A formula for responsive font-size
Respecting User Font Preferences vs. Designer Control
- Many argue sites should not override root font size: users who adjust browser text size (or minimum size) expect it to be honored.
- Others contend most users never touch font-size settings, so “reasonable” responsive defaults help them and don’t significantly harm power users.
- Counterpoint: poor defaults and discoverability are a browser-vendor problem, not something each site should “fix” with custom scaling.
- There is debate over a third group: people who set font size once per device and never adjust it; some see them as important, others as too small to prioritize.
Viewport-Based Scaling and Clamping
- Several commenters criticize scaling font size with viewport width, calling CSS pixels already “virtual” and warning of giant text on ultrawide monitors.

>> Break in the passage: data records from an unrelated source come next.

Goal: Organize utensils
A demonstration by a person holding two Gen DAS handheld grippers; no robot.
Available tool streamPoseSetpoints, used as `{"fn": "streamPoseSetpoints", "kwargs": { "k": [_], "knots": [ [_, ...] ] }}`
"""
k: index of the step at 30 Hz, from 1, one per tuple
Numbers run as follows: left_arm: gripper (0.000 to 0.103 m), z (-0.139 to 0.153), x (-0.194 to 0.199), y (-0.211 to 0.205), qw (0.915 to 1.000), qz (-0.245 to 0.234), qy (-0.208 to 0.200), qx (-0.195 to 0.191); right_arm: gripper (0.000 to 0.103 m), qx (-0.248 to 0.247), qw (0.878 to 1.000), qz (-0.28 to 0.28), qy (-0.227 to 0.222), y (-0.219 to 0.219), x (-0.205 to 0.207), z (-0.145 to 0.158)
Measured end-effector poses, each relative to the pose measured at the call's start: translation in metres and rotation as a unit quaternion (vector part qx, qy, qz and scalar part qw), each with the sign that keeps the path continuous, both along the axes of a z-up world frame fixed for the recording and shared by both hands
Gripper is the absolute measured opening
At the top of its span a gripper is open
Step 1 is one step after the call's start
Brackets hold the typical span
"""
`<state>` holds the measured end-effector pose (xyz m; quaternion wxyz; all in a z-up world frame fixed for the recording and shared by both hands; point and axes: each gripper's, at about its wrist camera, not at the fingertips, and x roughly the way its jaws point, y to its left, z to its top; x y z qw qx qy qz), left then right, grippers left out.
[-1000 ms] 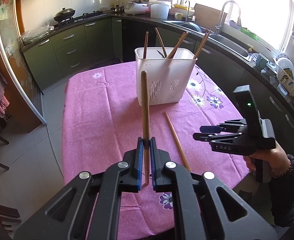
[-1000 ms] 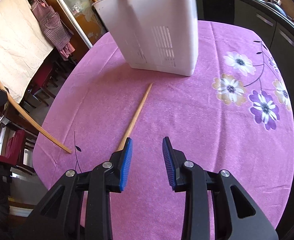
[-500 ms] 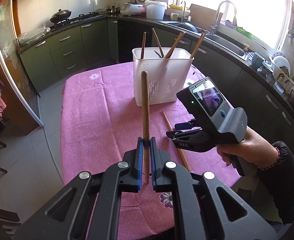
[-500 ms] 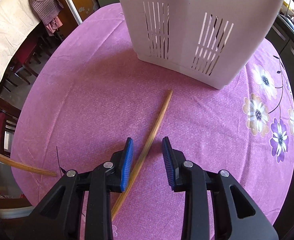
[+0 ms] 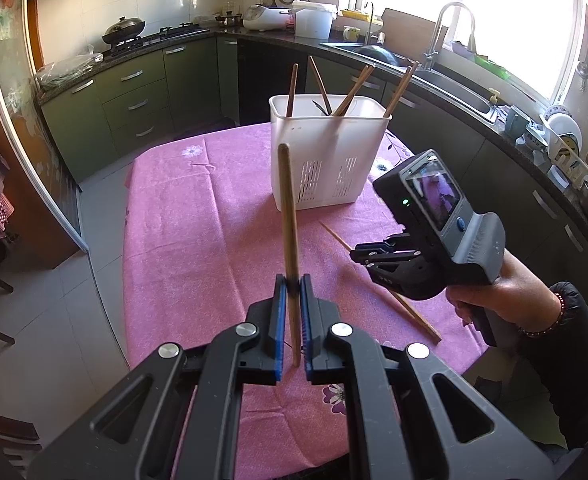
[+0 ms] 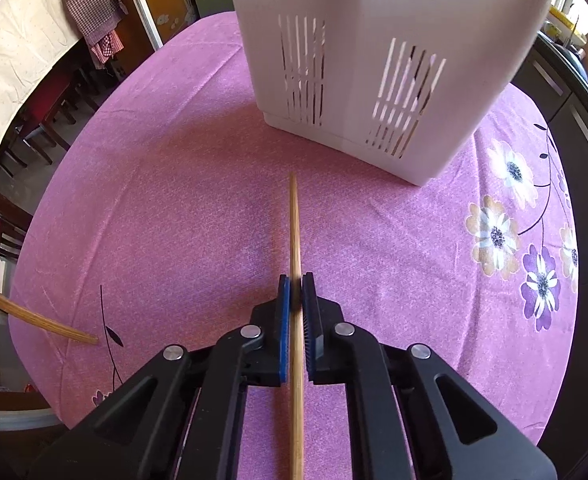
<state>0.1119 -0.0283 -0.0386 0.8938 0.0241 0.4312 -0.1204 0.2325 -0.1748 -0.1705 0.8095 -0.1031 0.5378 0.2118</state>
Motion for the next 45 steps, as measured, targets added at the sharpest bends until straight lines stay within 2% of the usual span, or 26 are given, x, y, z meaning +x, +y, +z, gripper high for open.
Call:
{"fn": "streamPoseSetpoints", "kwargs": {
  "k": [7,11,14,18,23,45],
  "knots": [
    [0.007,-0.001,0.002,-0.001,1.0000,0.003,0.001,0.003,0.007,0.058,0.995,-0.010,-0.077,-0.040,-0.027,0.067],
    [0.007,-0.001,0.002,-0.001,1.0000,0.004,0.002,0.005,0.007,0.088,0.988,-0.011,-0.125,-0.063,-0.057,0.101],
    [0.007,0.000,0.000,-0.003,1.0000,0.003,0.001,0.009,0.007,0.102,0.983,-0.014,-0.151,-0.077,-0.085,0.116],
    [0.007,0.000,-0.002,-0.005,0.9999,0.003,0.000,0.011,0.007,0.110,0.978,-0.021,-0.176,-0.096,-0.120,0.125],
    [0.007,0.000,-0.004,-0.005,0.9999,0.004,-0.001,0.014,0.007,0.124,0.975,-0.025,-0.185,-0.111,-0.145,0.129],
    [0.007,0.004,-0.009,-0.010,0.9998,-0.001,-0.004,0.021,0.007,0.138,0.973,-0.016,-0.183,-0.110,-0.145,0.131]
  ]
}}
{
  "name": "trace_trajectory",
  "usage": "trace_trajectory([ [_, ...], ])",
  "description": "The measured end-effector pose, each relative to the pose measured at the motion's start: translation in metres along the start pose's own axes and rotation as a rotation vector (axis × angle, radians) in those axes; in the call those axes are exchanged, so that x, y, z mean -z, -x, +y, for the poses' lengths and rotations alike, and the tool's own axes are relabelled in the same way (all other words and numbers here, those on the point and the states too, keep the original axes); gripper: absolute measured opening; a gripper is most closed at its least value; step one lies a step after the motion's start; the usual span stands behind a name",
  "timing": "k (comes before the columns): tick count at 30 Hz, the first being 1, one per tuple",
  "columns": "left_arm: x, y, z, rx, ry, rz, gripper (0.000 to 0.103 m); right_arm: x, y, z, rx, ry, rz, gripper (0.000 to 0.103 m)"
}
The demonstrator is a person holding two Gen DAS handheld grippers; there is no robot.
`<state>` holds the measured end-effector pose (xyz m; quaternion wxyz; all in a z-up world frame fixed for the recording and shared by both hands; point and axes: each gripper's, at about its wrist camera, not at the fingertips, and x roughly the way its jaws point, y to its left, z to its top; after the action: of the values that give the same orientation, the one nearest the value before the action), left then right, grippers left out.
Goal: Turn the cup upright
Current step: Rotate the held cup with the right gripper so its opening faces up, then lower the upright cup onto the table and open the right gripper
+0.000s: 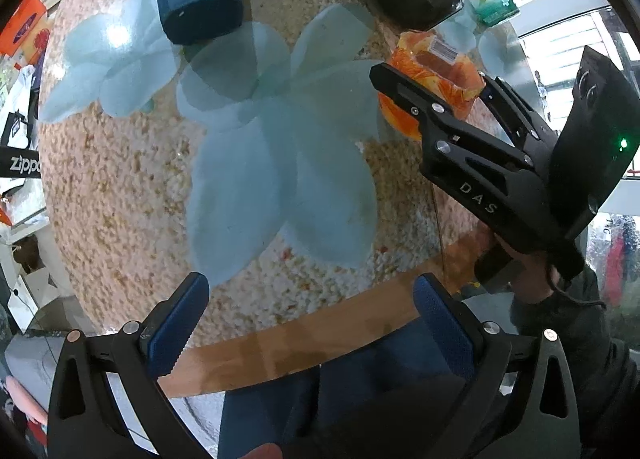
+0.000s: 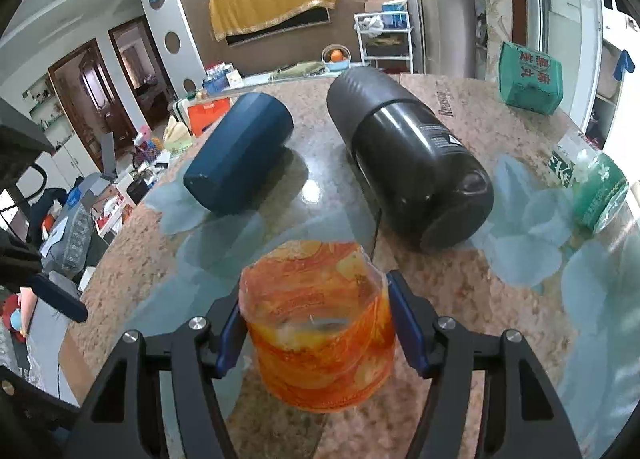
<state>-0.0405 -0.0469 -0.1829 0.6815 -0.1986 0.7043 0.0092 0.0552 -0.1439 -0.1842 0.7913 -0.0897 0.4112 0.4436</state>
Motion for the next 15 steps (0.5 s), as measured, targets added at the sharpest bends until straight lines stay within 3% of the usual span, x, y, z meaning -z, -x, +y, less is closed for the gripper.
trace_trajectory([
  [10,-0.001,-0.003,0.01,0.018,0.02,0.011,0.103,0.001,0.0,0.005,0.002,0.036,0.01,0.063],
  [12,-0.001,-0.003,0.011,0.014,0.019,0.008,0.103,0.0,0.002,0.003,-0.002,0.024,0.013,0.072],
  [14,-0.002,-0.001,0.014,0.012,0.02,0.002,0.103,0.0,0.007,0.0,-0.008,0.003,0.001,0.093],
  [15,-0.002,0.001,0.015,0.006,0.023,-0.005,0.103,-0.002,0.01,-0.001,-0.011,-0.005,-0.006,0.096],
])
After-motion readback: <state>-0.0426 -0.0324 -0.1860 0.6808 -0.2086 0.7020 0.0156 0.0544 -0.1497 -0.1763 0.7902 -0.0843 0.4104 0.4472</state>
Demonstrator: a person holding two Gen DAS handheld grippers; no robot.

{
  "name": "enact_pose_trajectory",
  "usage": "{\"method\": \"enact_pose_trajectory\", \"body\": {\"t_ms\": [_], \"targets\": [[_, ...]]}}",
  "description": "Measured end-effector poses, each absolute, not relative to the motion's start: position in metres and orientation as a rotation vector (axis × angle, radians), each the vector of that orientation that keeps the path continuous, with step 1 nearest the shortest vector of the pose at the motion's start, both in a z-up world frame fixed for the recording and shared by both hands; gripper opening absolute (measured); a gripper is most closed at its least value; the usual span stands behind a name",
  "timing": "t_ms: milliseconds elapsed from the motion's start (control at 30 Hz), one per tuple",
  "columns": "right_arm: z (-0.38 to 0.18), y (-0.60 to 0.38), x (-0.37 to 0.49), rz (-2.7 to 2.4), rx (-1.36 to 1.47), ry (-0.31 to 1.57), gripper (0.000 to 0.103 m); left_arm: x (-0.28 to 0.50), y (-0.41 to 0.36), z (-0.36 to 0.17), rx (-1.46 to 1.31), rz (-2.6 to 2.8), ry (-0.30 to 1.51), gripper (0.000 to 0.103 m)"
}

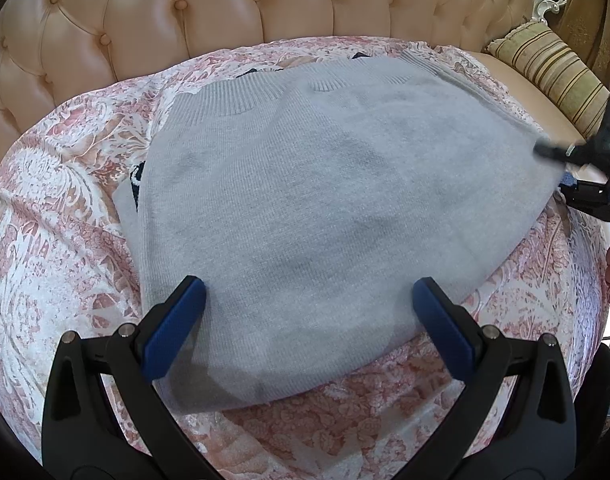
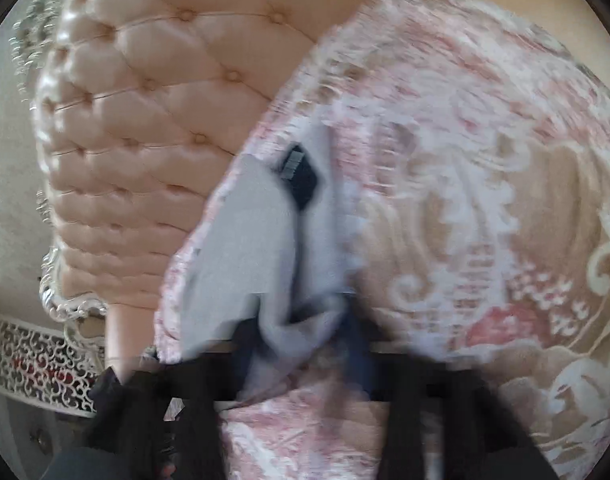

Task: Fold clothes
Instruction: 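Close the right gripper on the sweatshirt side edge near the black patch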

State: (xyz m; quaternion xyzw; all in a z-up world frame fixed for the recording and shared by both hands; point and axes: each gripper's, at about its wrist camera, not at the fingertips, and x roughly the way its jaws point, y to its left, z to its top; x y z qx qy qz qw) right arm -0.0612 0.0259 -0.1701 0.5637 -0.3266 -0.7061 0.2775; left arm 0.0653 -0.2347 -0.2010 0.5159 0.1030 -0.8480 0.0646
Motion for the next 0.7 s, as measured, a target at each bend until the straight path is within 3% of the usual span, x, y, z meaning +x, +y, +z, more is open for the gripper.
{"method": "enact_pose_trajectory", "body": {"t_ms": [167,267,433,567,700], "targets": [[-0.172,0.029,-0.056,-1.924,1.486,-0.846,0.016,0.065,-0.236,-0.201,1.565,-2.56,0.317,0.103],[-0.153,0.018,-0.049,-2.017,1.428,-0.706,0.012,0.065,-0.238,-0.2,1.579,-2.56,0.33,0.103],[-0.116,0.0,-0.044,-2.097,1.337,-0.546,0.011,0.083,-0.272,-0.162,1.461,-2.62,0.568,0.103],[-0.1,-0.001,-0.046,-2.079,1.277,-0.573,0.011,0.114,-0.311,-0.131,1.376,-2.601,0.667,0.103],[-0.101,-0.002,-0.049,-2.04,1.259,-0.674,0.011,0.137,-0.313,-0.135,1.445,-2.603,0.831,0.103]]}}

- Others find modest viewport-based scaling acceptable if tightly clamped, e.g.,
clamp(min, fluid, max)to prevent extremes. - Linear scaling introduces testing burdens: instead of checking a few breakpoints, one must consider many widths.
Units: rem, em, px, and the 62.5% Trick
- Broad agreement: use rem/em for text so it tracks user preferences; avoid hard-coded px on the root element.
- em vs rem: rem for consistent global scaling; em useful when elements (like headings) should scale relative to their local context.
- The
html { font-size: 62.5%; }trick (to treat rem as “10px”) is heavily criticized as conceptually wrong and brittle; defenders say it can remain proportional if body text is rescaled appropriately.
Broader Typography Systems and Tools
- Several stress that responsive typography must include line height, spacing, and layout grids, not just font-size.
- Tools like Utopia, modular scales, RFS, and Sass helpers for clamp() are recommended to automate type and spacing scales.
Accessibility and Real-World Vision Needs
- A visually impaired commenter highlights needs that go beyond size: bold strokes, high contrast, and override of “aesthetic” low-contrast themes.
- Others suggest mitigating bad typography with browser extensions, reader mode, and user CSS, reflecting frustration that the web rarely honors user control by default.